> [Exercise objective]
Restate the whole listing below word for word and keep the images out.

===== Available records =====

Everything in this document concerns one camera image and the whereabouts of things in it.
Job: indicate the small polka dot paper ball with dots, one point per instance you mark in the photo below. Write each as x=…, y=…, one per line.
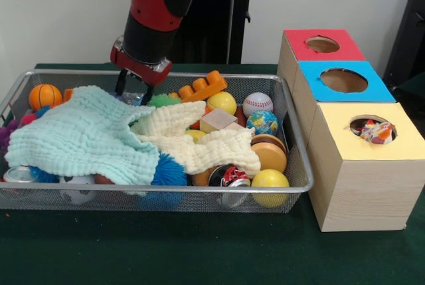
x=376, y=132

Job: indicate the dark green table cloth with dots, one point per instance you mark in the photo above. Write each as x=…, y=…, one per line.
x=166, y=248

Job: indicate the plain wooden block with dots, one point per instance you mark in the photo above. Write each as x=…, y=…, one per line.
x=217, y=120

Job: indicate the orange toy basketball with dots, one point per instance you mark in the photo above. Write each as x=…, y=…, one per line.
x=44, y=96

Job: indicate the cream waffle cloth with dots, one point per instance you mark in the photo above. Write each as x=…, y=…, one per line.
x=216, y=149

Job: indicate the white toy baseball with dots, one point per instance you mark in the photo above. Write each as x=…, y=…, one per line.
x=258, y=104

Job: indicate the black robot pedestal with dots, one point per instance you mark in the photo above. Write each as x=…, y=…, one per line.
x=225, y=26

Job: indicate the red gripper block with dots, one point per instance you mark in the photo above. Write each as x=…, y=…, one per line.
x=142, y=70

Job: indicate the yellow ball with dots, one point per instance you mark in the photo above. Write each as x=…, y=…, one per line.
x=269, y=187

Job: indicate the black upright panel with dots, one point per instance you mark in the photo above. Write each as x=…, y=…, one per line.
x=411, y=16

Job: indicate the crushed silver can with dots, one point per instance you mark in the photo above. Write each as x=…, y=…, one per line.
x=232, y=178

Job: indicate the orange rubber toy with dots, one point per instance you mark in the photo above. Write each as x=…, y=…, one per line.
x=202, y=87

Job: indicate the small globe ball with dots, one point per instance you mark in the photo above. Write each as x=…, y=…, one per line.
x=262, y=122

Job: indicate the mint waffle cloth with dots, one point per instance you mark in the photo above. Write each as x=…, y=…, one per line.
x=83, y=132

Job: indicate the wooden box three round holes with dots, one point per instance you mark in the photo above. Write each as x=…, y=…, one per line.
x=365, y=192

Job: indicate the brown toy burger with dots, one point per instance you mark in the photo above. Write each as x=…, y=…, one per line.
x=269, y=153

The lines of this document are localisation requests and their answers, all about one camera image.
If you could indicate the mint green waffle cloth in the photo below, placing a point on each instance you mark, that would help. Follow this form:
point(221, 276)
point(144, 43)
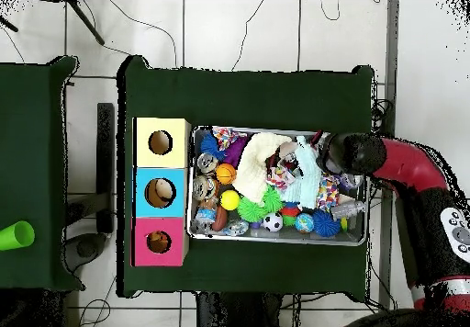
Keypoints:
point(308, 180)

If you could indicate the large colourful print cloth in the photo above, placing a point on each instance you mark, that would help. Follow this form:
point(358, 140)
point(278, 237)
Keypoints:
point(328, 194)

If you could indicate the cream waffle cloth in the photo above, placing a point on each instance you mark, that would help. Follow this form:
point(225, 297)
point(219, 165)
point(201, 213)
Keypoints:
point(253, 165)

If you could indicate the orange toy basketball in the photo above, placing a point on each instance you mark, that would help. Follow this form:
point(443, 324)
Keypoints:
point(226, 173)

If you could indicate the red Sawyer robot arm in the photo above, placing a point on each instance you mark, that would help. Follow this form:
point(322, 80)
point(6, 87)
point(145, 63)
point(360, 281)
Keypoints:
point(411, 165)

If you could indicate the silver mesh bin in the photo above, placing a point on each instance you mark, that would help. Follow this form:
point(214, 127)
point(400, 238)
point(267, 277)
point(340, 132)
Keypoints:
point(358, 231)

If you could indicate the wooden three-hole box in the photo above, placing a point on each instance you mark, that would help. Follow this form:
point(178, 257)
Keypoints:
point(172, 209)

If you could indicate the silver toy figure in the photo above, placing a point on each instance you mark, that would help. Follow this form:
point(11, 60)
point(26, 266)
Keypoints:
point(349, 209)

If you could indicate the globe print ball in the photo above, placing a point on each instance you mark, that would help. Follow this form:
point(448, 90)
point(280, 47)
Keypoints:
point(304, 223)

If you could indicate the small blue spiky ball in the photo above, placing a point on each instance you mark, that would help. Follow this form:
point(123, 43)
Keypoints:
point(326, 224)

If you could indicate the dark green tablecloth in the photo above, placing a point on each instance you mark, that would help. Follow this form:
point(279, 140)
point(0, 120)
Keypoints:
point(29, 121)
point(238, 99)

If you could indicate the black and white soccer ball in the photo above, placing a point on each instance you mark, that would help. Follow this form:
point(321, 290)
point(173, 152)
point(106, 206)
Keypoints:
point(273, 222)

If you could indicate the green fuzzy toy with eyes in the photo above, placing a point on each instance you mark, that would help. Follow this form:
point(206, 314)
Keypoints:
point(253, 209)

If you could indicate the yellow ball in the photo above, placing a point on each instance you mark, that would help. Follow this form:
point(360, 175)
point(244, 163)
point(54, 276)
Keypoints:
point(230, 200)

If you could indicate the grey floor base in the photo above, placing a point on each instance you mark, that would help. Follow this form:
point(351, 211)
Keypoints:
point(86, 250)

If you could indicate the black tripod leg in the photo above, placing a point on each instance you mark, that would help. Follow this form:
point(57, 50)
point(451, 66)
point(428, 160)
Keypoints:
point(9, 25)
point(86, 22)

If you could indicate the green plastic cup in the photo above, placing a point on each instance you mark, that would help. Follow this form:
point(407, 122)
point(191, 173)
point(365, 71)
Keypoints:
point(16, 236)

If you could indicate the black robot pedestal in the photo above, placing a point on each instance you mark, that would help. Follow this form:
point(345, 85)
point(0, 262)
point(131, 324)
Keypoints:
point(238, 312)

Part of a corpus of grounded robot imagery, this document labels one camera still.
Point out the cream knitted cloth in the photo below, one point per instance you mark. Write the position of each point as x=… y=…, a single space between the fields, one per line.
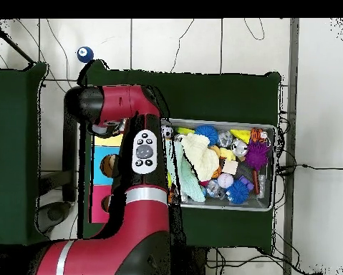
x=201 y=157

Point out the mint green knitted cloth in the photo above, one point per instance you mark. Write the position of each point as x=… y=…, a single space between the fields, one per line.
x=191 y=183

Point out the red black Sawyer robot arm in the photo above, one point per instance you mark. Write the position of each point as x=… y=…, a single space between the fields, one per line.
x=125 y=100

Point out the wooden box with three holes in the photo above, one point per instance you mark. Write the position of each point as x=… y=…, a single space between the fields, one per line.
x=101 y=177

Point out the metal mesh bin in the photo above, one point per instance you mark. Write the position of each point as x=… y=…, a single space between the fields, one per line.
x=231 y=204

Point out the small soccer ball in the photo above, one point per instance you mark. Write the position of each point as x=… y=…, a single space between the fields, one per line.
x=168 y=132

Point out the blue spiky ball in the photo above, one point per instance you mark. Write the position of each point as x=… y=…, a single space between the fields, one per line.
x=208 y=133
x=237 y=192

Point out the white baseball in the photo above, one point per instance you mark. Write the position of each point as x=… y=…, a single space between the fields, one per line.
x=225 y=180

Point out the dark green tablecloth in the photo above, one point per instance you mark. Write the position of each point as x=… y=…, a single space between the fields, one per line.
x=217 y=94

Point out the purple spiky ball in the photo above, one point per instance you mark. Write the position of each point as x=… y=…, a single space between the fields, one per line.
x=257 y=154

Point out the orange striped tiger plush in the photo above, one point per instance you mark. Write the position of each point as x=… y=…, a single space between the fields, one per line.
x=257 y=134

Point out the dark blue ball white spot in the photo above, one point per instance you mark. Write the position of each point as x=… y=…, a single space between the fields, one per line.
x=85 y=55

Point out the dark green side table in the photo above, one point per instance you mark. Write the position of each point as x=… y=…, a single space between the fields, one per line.
x=13 y=129

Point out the grey metal rail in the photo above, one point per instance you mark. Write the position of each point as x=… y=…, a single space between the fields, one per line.
x=293 y=57

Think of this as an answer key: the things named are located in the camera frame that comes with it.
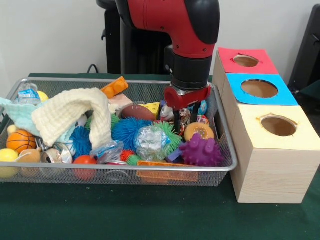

=====

> [Solution to this exercise]
Everything in this document concerns one camera image and the whereabouts of things in it.
Job: indicate the small polka dot paper ball with dots, one point per instance you mark in the photo below. Write each as x=…, y=…, one per line.
x=376, y=132

Job: indicate the dark green table cloth with dots, one point per instance you mark in the photo above. Write each as x=…, y=…, one per line.
x=166, y=248

Job: indicate the plain wooden block with dots, one point per instance you mark in the photo above. Write each as x=…, y=…, one per line.
x=217, y=120

Job: indicate the orange toy basketball with dots, one point per instance you mark in the photo above. Write each as x=…, y=…, one per line.
x=44, y=96

Job: indicate the cream waffle cloth with dots, one point per instance you mark in the photo above. Write each as x=…, y=…, one per line.
x=216, y=149

Job: indicate the white toy baseball with dots, one point per instance you mark in the photo above. Write each as x=…, y=…, one per line.
x=258, y=104

Job: indicate the black robot pedestal with dots, one point per instance you mark in the photo above. Write each as x=…, y=…, one per line.
x=225, y=26

Job: indicate the red gripper block with dots, one point per instance you mark in the photo above. Write each as x=…, y=…, one per line.
x=142, y=70

Job: indicate the yellow ball with dots, one point per instance you mark in the photo above. Write each as x=…, y=…, one per line.
x=269, y=187

Job: indicate the black upright panel with dots, one point per instance you mark in the photo above. Write each as x=…, y=…, one per line.
x=411, y=16

Job: indicate the crushed silver can with dots, one point per instance you mark in the photo above. Write each as x=…, y=…, one per line.
x=232, y=178

Job: indicate the orange rubber toy with dots, one point per instance you mark in the photo above. Write each as x=…, y=…, one per line.
x=202, y=87

Job: indicate the small globe ball with dots, one point per instance you mark in the photo above. Write each as x=…, y=…, one per line.
x=262, y=122

Job: indicate the mint waffle cloth with dots, one point per instance you mark in the photo above. Write each as x=…, y=…, one per line.
x=83, y=132

Job: indicate the wooden box three round holes with dots, one point per instance you mark in the photo above. Write each as x=…, y=…, one per line.
x=365, y=192

Job: indicate the brown toy burger with dots, one point per instance you mark in the photo above. Write each as x=…, y=…, one per line.
x=269, y=153

The lines of this document are localisation requests and their answers, all about one camera image.
If you could indicate the mint green waffle cloth in the photo below, placing a point on each instance you mark, that would help. Follow this form:
point(221, 276)
point(144, 43)
Keypoints:
point(308, 180)

If you could indicate the large colourful print cloth in the photo above, placing a point on each instance you mark, that would help. Follow this form:
point(358, 140)
point(278, 237)
Keypoints:
point(328, 194)

If you could indicate the cream waffle cloth in the photo above, placing a point on each instance you mark, that would help. Follow this form:
point(225, 297)
point(219, 165)
point(201, 213)
Keypoints:
point(253, 165)

If you could indicate the orange toy basketball in the photo above, placing a point on each instance you mark, that would help. Follow this form:
point(443, 324)
Keypoints:
point(226, 173)

If you could indicate the red Sawyer robot arm in the photo above, placing a point on each instance you mark, that would help. Follow this form:
point(322, 80)
point(6, 87)
point(145, 63)
point(360, 281)
Keypoints:
point(411, 165)

If you could indicate the silver mesh bin in the photo above, placing a point on each instance you mark, that would help. Follow this form:
point(214, 127)
point(400, 238)
point(267, 277)
point(340, 132)
Keypoints:
point(358, 231)

If you could indicate the wooden three-hole box in the photo above, placing a point on each instance you mark, that would help. Follow this form:
point(178, 257)
Keypoints:
point(172, 209)

If you could indicate the silver toy figure in the photo above, placing a point on each instance you mark, that would help. Follow this form:
point(11, 60)
point(26, 266)
Keypoints:
point(349, 209)

If you could indicate the globe print ball in the photo above, placing a point on each instance you mark, that would help. Follow this form:
point(448, 90)
point(280, 47)
Keypoints:
point(304, 223)

If you could indicate the small blue spiky ball in the photo above, placing a point on each instance you mark, that would help. Follow this form:
point(123, 43)
Keypoints:
point(326, 224)

If you could indicate the dark green tablecloth in the photo above, placing a point on each instance you mark, that would help. Follow this form:
point(279, 140)
point(0, 120)
Keypoints:
point(29, 121)
point(238, 99)

If you could indicate the black and white soccer ball in the photo above, placing a point on each instance you mark, that would help. Follow this form:
point(321, 290)
point(173, 152)
point(106, 206)
Keypoints:
point(273, 222)

If you could indicate the green fuzzy toy with eyes in the photo above, placing a point on each instance you mark, that would help. Follow this form:
point(206, 314)
Keypoints:
point(253, 209)

If you could indicate the yellow ball in the photo above, placing a point on each instance you mark, that would help. Follow this form:
point(360, 175)
point(244, 163)
point(54, 276)
Keypoints:
point(230, 200)

If you could indicate the grey floor base in the photo above, placing a point on each instance you mark, that would help. Follow this form:
point(351, 211)
Keypoints:
point(86, 250)

If you could indicate the black tripod leg in the photo above, placing a point on each instance you mark, that would help. Follow this form:
point(57, 50)
point(451, 66)
point(428, 160)
Keypoints:
point(9, 25)
point(86, 22)

If you could indicate the green plastic cup in the photo above, placing a point on each instance you mark, that would help. Follow this form:
point(407, 122)
point(191, 173)
point(365, 71)
Keypoints:
point(16, 236)

If you could indicate the black robot pedestal in the photo above, placing a point on each instance you mark, that would help. Follow this form:
point(345, 85)
point(0, 262)
point(131, 324)
Keypoints:
point(238, 312)

Part of a corpus of grounded robot imagery, this document labels one camera still.
Point out the cream knitted cloth in the photo below, one point per instance you mark. Write the position of each point as x=… y=…, a single space between the fields, one per line.
x=201 y=157

Point out the mint green knitted cloth in the photo above, one point per instance you mark. Write the position of each point as x=… y=…, a single space between the fields, one per line.
x=191 y=183

Point out the red black Sawyer robot arm in the photo above, one point per instance you mark. Write the position of each point as x=… y=…, a single space between the fields, one per line.
x=125 y=100

Point out the wooden box with three holes in the photo above, one point per instance you mark. Write the position of each point as x=… y=…, a single space between the fields, one per line.
x=101 y=177

Point out the metal mesh bin in the photo above, one point per instance you mark. Write the position of each point as x=… y=…, a single space between the fields, one per line.
x=231 y=204

Point out the small soccer ball in the photo above, one point per instance you mark. Write the position of each point as x=… y=…, a single space between the fields, one per line.
x=168 y=132

Point out the blue spiky ball in the photo above, one point per instance you mark. Write the position of each point as x=… y=…, a single space between the fields, one per line.
x=208 y=133
x=237 y=192

Point out the white baseball in the photo above, one point per instance you mark. Write the position of each point as x=… y=…, a single space between the fields, one per line.
x=225 y=180

Point out the dark green tablecloth in the photo above, one point per instance you mark. Write the position of each point as x=… y=…, a single space between the fields, one per line.
x=217 y=94

Point out the purple spiky ball in the photo above, one point per instance you mark. Write the position of each point as x=… y=…, a single space between the fields, one per line.
x=257 y=154

Point out the orange striped tiger plush in the photo above, one point per instance you mark. Write the position of each point as x=… y=…, a single space between the fields, one per line.
x=257 y=134

Point out the dark blue ball white spot in the photo above, one point per instance you mark. Write the position of each point as x=… y=…, a single space between the fields, one per line.
x=85 y=55

Point out the dark green side table in the photo above, one point per instance you mark. Write the position of each point as x=… y=…, a single space between the fields, one per line.
x=13 y=129

Point out the grey metal rail in the photo above, one point per instance you mark. Write the position of each point as x=… y=…, a single space between the fields, one per line.
x=293 y=57

Think of this as an answer key: the things named are located in the camera frame that comes with it.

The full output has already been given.